After the game, the then Prime Minister of New Zealand, Rob Muldoon, described it as "the most disgusting incident I can recall in the history of cricket." At the time, underarm deliveries were legal, but as a direct result of the incident, underarm bowling was banned in limited overs cricket by the International Cricket Council as "not within the spirit of the game." The 2000 Laws of Cricket declares that an underarm delivery is illegal unless otherwise agreed before the match.

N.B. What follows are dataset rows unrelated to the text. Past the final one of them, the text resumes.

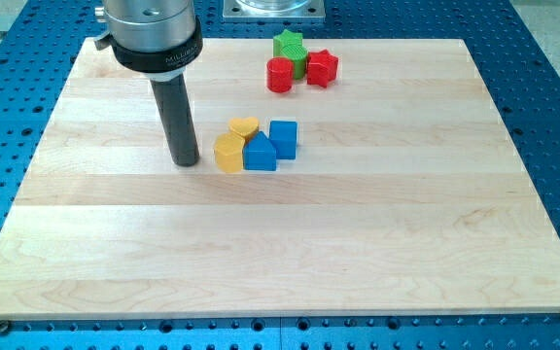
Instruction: Move your hand to the left of the red circle
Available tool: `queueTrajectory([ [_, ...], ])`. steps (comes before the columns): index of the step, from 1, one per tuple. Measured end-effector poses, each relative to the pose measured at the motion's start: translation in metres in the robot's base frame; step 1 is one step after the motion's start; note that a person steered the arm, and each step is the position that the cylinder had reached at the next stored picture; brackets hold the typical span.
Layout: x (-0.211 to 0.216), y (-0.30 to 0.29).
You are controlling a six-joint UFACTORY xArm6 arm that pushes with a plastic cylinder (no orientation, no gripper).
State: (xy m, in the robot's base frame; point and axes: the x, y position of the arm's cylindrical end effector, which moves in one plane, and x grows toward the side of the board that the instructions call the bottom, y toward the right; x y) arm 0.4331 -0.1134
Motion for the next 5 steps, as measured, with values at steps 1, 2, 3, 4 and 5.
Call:
queueTrajectory([
  [1,0.0,0.0],
  [2,0.0,0.002],
  [3,0.0,0.001],
  [4,-0.001,0.001],
  [5,-0.063,0.009],
])
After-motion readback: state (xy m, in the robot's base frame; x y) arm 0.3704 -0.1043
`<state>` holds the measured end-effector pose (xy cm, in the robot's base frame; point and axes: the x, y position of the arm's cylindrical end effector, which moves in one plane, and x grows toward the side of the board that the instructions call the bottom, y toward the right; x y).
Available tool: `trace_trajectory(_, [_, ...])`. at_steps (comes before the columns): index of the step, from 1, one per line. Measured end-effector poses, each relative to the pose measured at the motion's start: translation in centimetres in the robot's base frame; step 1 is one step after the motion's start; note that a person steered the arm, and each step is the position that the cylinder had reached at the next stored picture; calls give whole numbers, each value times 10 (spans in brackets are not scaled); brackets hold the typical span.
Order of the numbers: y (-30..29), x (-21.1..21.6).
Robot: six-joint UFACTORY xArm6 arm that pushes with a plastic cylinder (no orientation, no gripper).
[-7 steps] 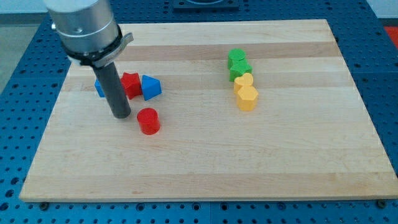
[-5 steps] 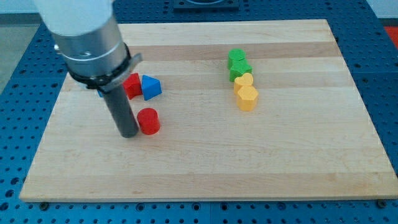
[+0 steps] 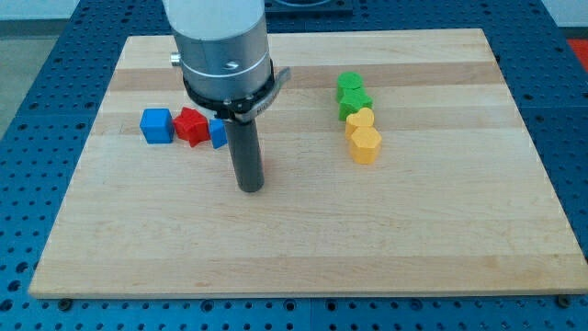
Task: Push red circle closer to the blue triangle
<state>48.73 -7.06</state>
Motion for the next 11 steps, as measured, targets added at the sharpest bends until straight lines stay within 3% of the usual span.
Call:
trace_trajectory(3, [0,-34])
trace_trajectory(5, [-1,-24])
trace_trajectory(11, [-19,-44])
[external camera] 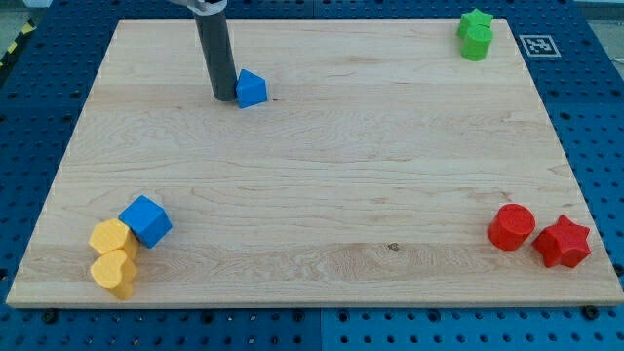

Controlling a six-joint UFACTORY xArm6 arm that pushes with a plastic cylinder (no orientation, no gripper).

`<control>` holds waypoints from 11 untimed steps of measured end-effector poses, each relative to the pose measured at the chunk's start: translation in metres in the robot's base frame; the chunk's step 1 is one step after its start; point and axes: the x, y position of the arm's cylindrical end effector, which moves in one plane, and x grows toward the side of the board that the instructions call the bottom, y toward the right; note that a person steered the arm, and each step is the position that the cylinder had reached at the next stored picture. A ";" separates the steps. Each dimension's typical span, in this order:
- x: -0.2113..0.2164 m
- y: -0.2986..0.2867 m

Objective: Move the blue triangle towards

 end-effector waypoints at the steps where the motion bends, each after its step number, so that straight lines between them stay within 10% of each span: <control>1: -0.007 -0.002; 3: -0.104 -0.005; 11: 0.065 -0.012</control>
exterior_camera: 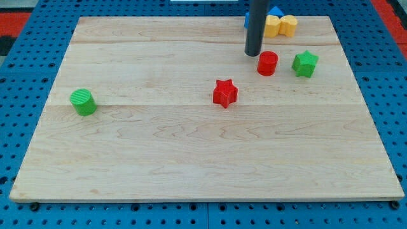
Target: Push the red star bottom left to the green star
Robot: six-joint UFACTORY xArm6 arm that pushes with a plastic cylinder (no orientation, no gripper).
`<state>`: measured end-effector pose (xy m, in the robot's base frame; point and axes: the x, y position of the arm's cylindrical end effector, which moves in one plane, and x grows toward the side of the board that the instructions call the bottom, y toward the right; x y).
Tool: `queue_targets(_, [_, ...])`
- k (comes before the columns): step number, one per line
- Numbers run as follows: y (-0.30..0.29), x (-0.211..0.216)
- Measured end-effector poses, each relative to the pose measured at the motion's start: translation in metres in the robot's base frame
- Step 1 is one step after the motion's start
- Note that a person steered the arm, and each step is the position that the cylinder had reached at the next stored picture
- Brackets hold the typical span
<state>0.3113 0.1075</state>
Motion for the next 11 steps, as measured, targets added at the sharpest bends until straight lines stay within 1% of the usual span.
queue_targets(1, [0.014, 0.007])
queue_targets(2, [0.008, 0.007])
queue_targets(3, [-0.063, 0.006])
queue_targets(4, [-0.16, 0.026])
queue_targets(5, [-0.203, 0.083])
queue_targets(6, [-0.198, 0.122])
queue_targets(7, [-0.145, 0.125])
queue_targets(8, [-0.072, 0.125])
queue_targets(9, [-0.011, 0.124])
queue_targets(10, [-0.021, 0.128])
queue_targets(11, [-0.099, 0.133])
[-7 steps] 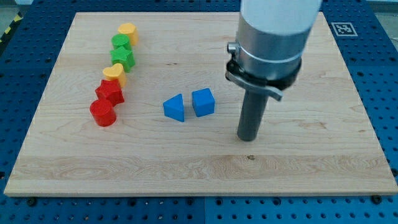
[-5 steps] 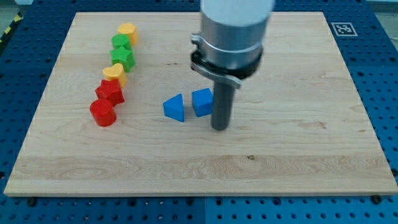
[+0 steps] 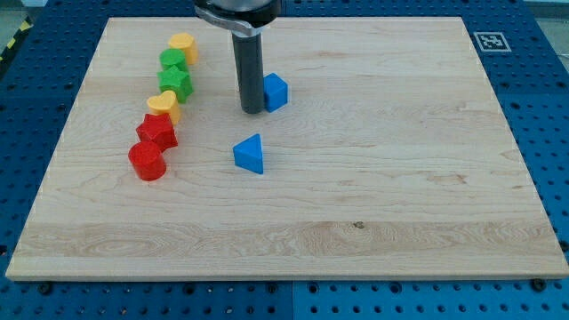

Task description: Slide blue cube above yellow hexagon

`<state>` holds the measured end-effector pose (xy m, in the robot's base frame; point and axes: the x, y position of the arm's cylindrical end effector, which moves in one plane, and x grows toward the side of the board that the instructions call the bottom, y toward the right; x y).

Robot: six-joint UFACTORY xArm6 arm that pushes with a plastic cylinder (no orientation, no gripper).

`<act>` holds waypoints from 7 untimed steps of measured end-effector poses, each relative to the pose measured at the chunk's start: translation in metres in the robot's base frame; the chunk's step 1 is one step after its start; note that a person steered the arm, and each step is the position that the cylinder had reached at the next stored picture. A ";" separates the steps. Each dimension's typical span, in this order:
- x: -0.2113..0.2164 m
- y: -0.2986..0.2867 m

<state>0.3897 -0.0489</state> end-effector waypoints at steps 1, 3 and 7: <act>0.000 0.001; 0.000 0.030; -0.046 0.050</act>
<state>0.3440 0.0006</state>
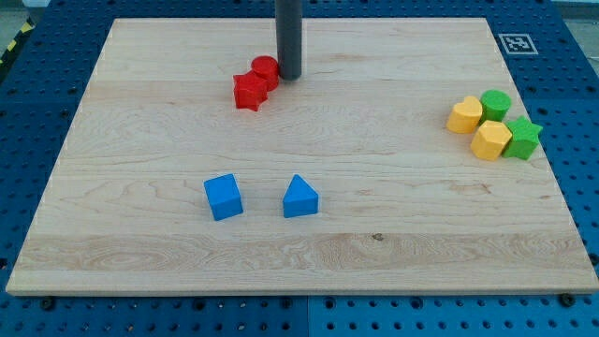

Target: Adjust the red circle above the red star

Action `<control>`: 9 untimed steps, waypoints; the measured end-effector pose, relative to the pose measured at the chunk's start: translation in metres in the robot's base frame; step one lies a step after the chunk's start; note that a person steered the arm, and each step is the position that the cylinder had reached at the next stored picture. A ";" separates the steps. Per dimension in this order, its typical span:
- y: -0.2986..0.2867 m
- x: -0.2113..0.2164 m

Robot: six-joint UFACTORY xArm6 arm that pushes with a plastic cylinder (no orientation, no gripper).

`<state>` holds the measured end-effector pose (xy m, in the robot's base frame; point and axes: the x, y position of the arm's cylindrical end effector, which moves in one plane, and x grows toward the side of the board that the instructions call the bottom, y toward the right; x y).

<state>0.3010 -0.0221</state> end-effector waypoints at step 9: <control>-0.016 0.040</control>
<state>0.3415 -0.0383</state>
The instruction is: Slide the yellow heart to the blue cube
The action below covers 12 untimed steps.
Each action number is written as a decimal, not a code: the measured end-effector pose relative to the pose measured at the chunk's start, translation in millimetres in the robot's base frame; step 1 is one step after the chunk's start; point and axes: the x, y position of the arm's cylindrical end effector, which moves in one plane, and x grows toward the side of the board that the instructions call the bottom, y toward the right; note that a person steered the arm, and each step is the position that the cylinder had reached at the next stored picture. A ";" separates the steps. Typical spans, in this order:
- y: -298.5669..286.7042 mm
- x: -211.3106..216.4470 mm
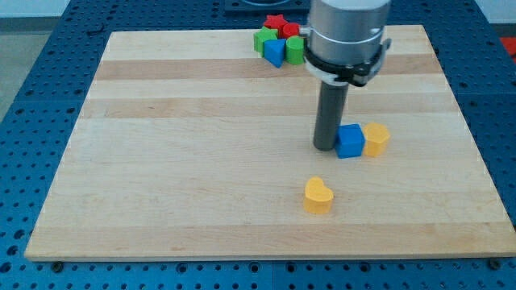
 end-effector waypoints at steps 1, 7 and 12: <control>20.0 1.5; -147.3 117.4; -23.2 114.9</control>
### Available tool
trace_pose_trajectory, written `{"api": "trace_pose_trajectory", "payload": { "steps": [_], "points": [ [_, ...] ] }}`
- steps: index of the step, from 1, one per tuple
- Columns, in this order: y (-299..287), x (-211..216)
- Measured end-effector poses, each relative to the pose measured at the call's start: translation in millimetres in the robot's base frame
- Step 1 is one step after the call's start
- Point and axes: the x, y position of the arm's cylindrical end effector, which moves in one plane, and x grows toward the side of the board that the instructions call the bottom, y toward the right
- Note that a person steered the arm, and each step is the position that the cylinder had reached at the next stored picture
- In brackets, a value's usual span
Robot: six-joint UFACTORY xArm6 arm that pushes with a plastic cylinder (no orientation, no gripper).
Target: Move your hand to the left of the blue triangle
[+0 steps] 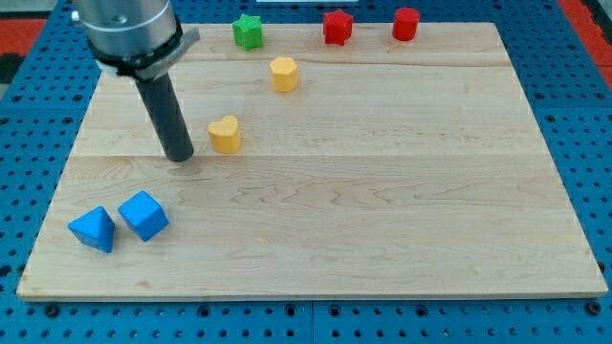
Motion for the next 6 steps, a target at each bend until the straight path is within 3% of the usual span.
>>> {"api": "trace_pose_trajectory", "payload": {
  "steps": [1,2,3,5,6],
  "points": [
    [23.7,-13.2],
    [87.6,-9.1],
    [88.6,-11.6],
    [160.9,92.4],
    [136.1,150.8]
  ]
}}
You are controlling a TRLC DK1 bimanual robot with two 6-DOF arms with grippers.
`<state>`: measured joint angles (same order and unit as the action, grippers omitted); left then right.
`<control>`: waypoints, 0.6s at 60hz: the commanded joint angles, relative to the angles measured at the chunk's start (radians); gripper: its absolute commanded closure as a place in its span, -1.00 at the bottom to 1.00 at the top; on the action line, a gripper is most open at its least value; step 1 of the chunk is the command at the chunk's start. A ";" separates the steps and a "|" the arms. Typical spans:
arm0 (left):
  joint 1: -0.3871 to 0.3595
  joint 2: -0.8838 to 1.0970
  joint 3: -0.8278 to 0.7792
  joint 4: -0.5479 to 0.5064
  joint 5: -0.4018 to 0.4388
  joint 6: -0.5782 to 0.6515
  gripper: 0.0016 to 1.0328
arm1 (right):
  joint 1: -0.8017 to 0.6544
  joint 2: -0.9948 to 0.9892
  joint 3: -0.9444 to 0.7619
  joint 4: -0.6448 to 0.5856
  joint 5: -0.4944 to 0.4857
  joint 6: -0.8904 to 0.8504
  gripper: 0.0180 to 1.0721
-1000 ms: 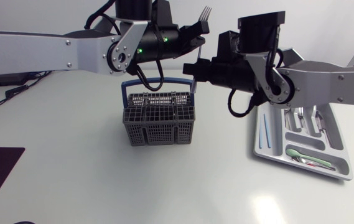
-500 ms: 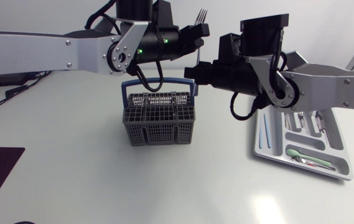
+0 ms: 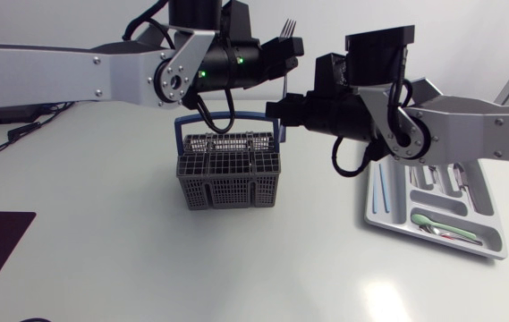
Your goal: Unload the cutlery basket into the drawer organizer.
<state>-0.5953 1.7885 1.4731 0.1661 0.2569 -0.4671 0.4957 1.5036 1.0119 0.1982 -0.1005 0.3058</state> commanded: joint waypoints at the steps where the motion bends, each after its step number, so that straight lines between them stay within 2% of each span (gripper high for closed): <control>1: -0.009 -0.035 0.021 -0.002 0.010 0.018 -0.20 | 0.001 -0.026 -0.018 0.006 -0.001 -0.017 0.88; 24: 0.006 -0.084 0.013 -0.033 0.010 0.079 -0.46 | -0.043 -0.039 -0.049 0.006 -0.016 -0.040 0.88; 36: 0.026 -0.118 0.024 -0.065 -0.001 0.130 -0.57 | -0.123 -0.065 -0.082 -0.006 -0.041 -0.060 0.88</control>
<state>-0.5819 1.7058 1.4731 0.1146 0.2565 -0.3748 0.4126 1.4712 0.9585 0.1917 -0.1341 0.2729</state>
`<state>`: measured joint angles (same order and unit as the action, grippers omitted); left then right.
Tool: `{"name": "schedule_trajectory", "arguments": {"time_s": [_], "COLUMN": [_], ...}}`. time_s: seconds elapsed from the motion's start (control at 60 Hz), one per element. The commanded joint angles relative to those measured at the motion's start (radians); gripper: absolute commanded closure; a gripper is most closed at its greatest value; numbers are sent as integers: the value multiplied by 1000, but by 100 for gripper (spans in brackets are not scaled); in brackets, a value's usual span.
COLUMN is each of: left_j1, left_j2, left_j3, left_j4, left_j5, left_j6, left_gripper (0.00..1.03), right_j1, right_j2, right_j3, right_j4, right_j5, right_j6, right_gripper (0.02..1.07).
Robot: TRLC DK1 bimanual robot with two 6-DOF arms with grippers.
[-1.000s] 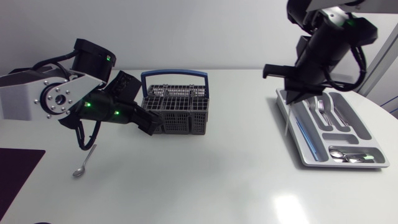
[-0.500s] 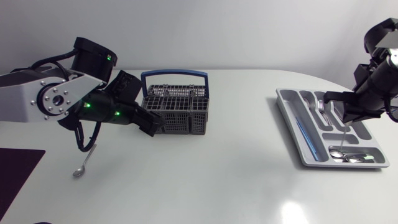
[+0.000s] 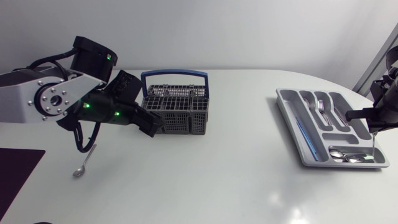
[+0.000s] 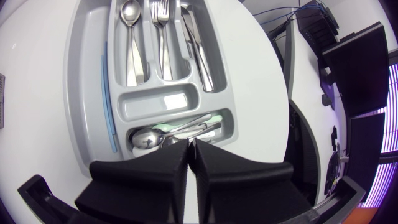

===Suspect bowling actions===

A recently retired cricketer who was greatly embroiled in controversy and under scrutiny from critics over his method of executing deliveries was the Sri Lankan spinner Muttiah Muralitharan. Mike Selvey describes the accusations placed on the bowler in relation to his widely disputed bowling action and delivery, stating the Australian prime minister's reference to the Sri Lankan as a 'chucker.' The controversy linked to Muralitharan's delivery emerged in 1995, when the umpire of the test match between Sri Lanka and Australia deemed Muralitharan's delivery as illegal on the suspicion that he was throwing the ball. Selvey acknowledges this as the factor sparking an 'international cricket incident,' with critics and some extremists going as far as insisting on the exclusion of all of the Sri Lankan's accomplishments throughout his career from the records of cricket. However, Suresh Menon takes an adamant stance on the topic of the controversy surrounding the spinner by displaying appreciation for Muralitharan's actions. Menon suggests that investigation into Muralitharan's deliveries led to the revelation of imperfections present in the bowling action and deliveries of the previously considered 'picture-perfect' fast bowler, Glenn McGrath. This was made possible with the usage of technology and its replacement of the earlier system, which Menon refers to as 'the naked eye.' Eventually, it was declared legal for bowlers to bend their arm fifteen degrees when delivering the ball.

==Comparison to baseball==
A delivery or ball in cricket is analogous to a pitch in baseball. The word ball in cricket usage does not imply anything about the accuracy of the delivery, unlike baseball's usage of ball to indicate a pitch outside the strike zone. The closest cricket equivalent of a baseball ball is a wide.